Candidate Kitchen

Candidates trade the spotlight for the heat of the kitchen at Cure restaurant

Chef Julie Cutting of Cure in Portsmouth with Democratic presidential candidate Julián Castro. Photo by Roger Goun

The diner stop is a staple of New Hampshire primary politics. But anyone who’s ever had their breakfast interrupted by a glad-handing presidential candidate could tell you that, even with the most friendly politicians, the format has its limitations. Candidates are usually surrounded by a sea of staffers and press corps and, in turn, they often don’t really let their guard down — so those interactions often revert back to clichés and campaign sound bites.

Enter “Candidate Kitchen.”

This New Hampshire-grown web series turns the idea of a culinary campaign stop on its head: Instead of serving up selfies and handshakes to unsuspecting restaurant patrons, the candidates are serving up food that they’ve cooked themselves.

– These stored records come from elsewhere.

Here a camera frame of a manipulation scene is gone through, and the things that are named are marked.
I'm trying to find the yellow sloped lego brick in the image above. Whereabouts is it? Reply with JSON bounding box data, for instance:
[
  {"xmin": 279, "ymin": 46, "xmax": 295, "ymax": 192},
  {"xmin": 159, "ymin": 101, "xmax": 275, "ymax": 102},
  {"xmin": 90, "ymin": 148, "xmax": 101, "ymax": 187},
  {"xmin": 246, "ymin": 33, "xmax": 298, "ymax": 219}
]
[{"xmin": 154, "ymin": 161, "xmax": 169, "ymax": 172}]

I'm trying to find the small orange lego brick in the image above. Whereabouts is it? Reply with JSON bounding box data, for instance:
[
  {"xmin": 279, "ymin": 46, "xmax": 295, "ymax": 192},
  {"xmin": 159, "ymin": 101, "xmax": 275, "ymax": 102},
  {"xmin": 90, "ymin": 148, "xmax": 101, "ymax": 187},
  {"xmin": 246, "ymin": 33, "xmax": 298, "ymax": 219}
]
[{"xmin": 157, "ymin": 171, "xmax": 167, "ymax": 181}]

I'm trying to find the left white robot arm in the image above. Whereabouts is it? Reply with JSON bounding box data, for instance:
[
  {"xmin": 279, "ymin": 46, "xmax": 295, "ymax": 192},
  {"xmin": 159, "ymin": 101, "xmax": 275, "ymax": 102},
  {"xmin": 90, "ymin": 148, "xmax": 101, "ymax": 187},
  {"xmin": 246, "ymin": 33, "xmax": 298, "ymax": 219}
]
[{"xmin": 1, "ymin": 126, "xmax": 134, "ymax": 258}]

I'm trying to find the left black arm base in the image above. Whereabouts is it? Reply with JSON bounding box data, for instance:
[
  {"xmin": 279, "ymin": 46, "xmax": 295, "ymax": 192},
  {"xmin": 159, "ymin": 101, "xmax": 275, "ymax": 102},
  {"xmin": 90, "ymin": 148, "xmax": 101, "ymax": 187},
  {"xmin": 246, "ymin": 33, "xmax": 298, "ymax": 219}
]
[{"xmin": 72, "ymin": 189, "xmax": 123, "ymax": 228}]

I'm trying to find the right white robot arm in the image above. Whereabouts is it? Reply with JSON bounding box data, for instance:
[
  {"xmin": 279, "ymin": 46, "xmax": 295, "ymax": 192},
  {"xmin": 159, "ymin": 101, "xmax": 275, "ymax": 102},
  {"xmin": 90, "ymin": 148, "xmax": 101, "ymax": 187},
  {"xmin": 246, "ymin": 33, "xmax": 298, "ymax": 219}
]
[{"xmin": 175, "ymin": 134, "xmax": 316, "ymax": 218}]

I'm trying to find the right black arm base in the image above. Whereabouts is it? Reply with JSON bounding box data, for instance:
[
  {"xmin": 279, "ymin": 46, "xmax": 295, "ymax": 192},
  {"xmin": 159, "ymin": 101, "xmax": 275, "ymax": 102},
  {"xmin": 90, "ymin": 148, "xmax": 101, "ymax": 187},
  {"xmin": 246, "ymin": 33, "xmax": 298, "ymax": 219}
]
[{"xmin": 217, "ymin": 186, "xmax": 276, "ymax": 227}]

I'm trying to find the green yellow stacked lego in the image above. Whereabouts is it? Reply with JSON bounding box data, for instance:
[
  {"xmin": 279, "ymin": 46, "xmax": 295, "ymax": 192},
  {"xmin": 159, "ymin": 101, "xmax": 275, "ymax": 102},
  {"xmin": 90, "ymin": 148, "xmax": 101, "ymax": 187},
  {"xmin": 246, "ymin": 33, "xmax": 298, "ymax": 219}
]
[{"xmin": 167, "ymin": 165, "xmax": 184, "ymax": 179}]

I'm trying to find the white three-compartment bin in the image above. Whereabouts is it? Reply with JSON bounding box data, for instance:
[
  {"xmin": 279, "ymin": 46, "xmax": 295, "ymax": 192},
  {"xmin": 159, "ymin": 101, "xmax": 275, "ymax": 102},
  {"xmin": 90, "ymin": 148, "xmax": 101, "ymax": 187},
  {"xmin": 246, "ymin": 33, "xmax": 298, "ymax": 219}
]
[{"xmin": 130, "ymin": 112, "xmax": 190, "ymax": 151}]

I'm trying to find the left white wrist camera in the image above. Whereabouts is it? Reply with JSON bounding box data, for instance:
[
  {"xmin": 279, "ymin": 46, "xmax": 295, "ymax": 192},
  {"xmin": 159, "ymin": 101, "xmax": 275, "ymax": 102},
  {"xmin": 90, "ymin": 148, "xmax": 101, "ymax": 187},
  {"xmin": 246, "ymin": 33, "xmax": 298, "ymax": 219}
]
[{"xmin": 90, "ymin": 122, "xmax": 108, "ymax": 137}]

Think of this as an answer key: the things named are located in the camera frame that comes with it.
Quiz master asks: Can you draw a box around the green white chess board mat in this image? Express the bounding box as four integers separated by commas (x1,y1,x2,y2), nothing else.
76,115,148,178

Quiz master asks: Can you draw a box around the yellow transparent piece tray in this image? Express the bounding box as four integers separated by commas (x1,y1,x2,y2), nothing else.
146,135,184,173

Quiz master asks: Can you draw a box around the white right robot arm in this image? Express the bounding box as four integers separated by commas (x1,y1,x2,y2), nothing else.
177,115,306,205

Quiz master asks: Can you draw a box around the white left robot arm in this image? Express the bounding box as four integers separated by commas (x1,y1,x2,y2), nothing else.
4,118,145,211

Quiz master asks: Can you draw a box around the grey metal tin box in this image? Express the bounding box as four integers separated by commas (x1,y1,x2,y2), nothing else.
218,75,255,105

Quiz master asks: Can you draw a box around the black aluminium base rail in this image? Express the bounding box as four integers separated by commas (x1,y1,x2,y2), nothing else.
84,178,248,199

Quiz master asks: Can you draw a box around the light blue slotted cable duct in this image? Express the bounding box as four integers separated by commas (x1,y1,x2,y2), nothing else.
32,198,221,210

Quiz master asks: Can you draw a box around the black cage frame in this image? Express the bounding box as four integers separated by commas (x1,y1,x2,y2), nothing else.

“When you’re holding a knife and chopping or blending or searing, you’re not as protected,” explains Seacoast chef Julie Cutting, executive chef and owner of Cure restaurant in Portsmouth. “You’re trying to just let loose and talk about things — you might not be as guarded as when you’re sitting at a table doing a formal interview.”

This isn’t Cutting’s first foray into food-inspired reality television. In 2013, she competed in the Food Network’s “Cutthroat Kitchen,” and earned her way to a spot in the semifinals of the cooking competition hosted by Alton Brown.

But Cutting and the rest of the “Candidate Kitchen” team — Executive Producer Peter Connors and Director/Producer Sally Northrop — want their series to be less cutthroat, more conversational.

“Food is a common ground for everybody,” Cutting says.

And in that spirit, the show veers away from questions about policy in favor of letting the politicians loosen up and show people a more personal side.

“We wanted it to be a very inviting atmosphere for the candidates,” Cutting says. “We’re not talking politics at all, we’re just focusing on the food and the recipe.”

The premiere episode features former US secretary of Housing and Urban Development Julián Castro dicing potatoes, scrambling eggs, and swapping personal stories in Cutting’s kitchen as the pair whip up a plate of breakfast tacos — Castro’s recipe of choice for the show. The candidate explains that he chose this dish because it was a staple of his childhood cuisine.

“I don’t remember a time when we didn’t eat them, they’re so common,” Castro says. “I grew up in San Antonio, Texas, in a household with a grandmother who was born in Mexico and had come over as a young girl, and she grew up her whole life eating tacos.”

The “Candidate Kitchen” crew say they’ve sent out invitations to lots of other candidates and hope to schedule a full lineup of episodes in the months to come. And since the series is available online, they hope the show brings a more candid view of the candidates to those following the presidential campaign all across the country.

“We’re really trying to dig into a humanizing look at the candidates [with] a meaningful recipe to them and a natural flowing conversation,” Cutting says. “Something that’s not as regimented you see throughout every interview.”

And who knows, maybe this will be the start of a new way to size up presidential contenders. With two dozen candidates and counting, voters will need some way to start whittling down their choices as the primary season ramps up. What better way to see who can really take the heat — literally or figuratively — than with a cooking competition?